## Problem to work on
In the material below, find each line holding the string "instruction" and copy it.

## Data extract

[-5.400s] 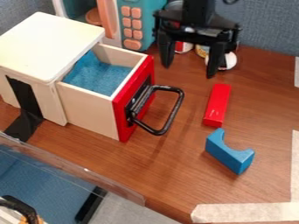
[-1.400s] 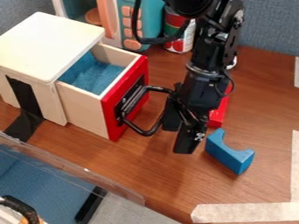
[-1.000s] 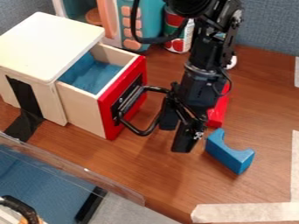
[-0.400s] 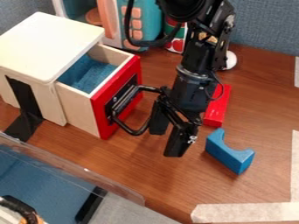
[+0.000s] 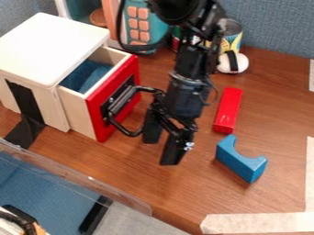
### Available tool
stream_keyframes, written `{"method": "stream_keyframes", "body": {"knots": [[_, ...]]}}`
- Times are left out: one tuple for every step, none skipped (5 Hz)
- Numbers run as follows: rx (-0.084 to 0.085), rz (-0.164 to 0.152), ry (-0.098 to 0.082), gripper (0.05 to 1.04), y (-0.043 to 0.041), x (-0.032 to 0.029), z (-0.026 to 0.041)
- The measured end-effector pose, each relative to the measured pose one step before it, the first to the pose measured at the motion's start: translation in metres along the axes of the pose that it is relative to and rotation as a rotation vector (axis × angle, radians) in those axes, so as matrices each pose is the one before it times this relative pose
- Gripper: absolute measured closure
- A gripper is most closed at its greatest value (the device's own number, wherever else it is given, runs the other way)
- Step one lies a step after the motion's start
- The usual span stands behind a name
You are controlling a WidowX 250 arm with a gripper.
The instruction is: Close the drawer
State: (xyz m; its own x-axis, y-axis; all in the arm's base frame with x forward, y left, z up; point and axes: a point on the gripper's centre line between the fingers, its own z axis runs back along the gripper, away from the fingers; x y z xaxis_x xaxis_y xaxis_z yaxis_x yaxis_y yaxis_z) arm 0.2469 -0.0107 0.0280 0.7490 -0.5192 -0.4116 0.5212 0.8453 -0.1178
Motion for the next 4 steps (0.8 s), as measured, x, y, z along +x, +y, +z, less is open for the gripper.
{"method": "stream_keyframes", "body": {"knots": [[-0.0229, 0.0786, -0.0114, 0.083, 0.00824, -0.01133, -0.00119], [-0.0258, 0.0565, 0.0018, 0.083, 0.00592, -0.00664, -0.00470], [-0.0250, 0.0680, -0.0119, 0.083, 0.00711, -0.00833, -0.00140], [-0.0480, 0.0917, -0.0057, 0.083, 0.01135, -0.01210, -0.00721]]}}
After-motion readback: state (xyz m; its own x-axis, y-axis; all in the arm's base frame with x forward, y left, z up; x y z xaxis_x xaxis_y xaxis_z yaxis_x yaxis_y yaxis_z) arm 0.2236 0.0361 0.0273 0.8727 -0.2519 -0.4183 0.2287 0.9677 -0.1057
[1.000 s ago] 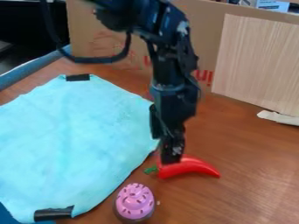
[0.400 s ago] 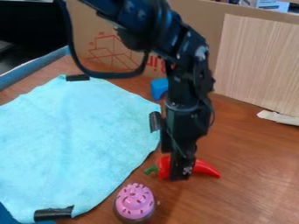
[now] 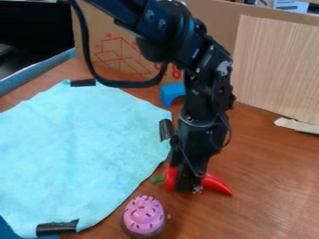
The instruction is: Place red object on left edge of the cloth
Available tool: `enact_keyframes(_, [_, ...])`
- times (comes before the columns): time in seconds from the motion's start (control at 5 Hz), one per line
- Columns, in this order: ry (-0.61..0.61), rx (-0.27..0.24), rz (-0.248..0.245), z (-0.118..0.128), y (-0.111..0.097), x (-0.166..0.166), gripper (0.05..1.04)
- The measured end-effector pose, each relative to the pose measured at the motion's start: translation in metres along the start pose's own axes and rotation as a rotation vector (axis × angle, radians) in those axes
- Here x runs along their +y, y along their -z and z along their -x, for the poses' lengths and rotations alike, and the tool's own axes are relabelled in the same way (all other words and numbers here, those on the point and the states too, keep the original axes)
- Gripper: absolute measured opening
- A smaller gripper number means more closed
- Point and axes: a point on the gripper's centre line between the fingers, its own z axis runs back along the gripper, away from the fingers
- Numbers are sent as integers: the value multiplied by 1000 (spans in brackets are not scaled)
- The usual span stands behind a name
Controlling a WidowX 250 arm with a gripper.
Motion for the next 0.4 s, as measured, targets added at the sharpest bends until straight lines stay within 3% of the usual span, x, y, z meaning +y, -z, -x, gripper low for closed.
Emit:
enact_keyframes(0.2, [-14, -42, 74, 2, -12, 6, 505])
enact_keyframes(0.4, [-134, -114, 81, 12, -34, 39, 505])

## Solution below
The instruction is: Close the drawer
The instruction is: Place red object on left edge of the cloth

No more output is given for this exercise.